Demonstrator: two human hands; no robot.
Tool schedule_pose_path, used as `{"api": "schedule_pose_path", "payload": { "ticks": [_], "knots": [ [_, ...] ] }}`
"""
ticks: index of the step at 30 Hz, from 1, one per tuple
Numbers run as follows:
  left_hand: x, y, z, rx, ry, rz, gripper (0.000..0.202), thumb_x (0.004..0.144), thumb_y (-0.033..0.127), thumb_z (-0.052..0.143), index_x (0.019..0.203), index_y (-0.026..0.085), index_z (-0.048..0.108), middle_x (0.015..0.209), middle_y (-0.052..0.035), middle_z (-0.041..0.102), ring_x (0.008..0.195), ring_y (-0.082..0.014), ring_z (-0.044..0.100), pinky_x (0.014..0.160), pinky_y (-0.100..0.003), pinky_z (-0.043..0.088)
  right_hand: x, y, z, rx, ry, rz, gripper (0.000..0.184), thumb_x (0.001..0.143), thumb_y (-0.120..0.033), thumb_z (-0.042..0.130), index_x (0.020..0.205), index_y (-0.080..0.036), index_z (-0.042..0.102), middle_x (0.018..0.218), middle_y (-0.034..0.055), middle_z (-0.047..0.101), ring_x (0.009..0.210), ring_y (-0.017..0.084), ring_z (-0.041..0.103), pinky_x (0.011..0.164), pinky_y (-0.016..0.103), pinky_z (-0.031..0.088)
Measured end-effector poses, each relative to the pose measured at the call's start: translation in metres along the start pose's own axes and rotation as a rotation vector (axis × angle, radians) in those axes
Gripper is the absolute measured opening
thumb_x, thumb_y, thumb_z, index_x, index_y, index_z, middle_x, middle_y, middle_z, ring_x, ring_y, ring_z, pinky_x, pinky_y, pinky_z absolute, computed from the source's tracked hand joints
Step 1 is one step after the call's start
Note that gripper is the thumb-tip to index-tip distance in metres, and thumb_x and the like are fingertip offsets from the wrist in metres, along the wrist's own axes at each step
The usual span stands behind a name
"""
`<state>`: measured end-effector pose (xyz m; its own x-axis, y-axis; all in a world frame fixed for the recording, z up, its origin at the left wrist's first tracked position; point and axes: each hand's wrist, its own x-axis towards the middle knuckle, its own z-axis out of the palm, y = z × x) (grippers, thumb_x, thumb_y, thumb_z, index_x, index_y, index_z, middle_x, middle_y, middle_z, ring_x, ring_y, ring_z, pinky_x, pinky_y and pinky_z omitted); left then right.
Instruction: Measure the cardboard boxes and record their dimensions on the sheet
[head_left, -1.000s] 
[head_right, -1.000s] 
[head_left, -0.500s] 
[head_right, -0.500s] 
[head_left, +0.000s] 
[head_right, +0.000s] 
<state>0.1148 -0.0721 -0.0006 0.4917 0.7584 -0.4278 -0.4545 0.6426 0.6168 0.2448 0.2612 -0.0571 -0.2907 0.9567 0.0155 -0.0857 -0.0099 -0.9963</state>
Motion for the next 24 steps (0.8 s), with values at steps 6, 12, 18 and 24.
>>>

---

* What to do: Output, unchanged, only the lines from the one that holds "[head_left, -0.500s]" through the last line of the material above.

* Reply:
[head_left, -0.500s] 
[head_right, -0.500s] 
[head_left, +0.000s] 
[head_right, +0.000s] 
<state>0.1148 -0.0721 -0.0006 0.4917 0.7584 -0.4278 -0.4545 0.6426 0.6168 0.2448 0.2612 -0.0571 -0.2907 0.9567 0.0155 -0.0857 -0.0099 -0.9963</state>
Motion for the next 24 steps (0.8 s), with values at steps 6, 12, 18 and 24.
>>>

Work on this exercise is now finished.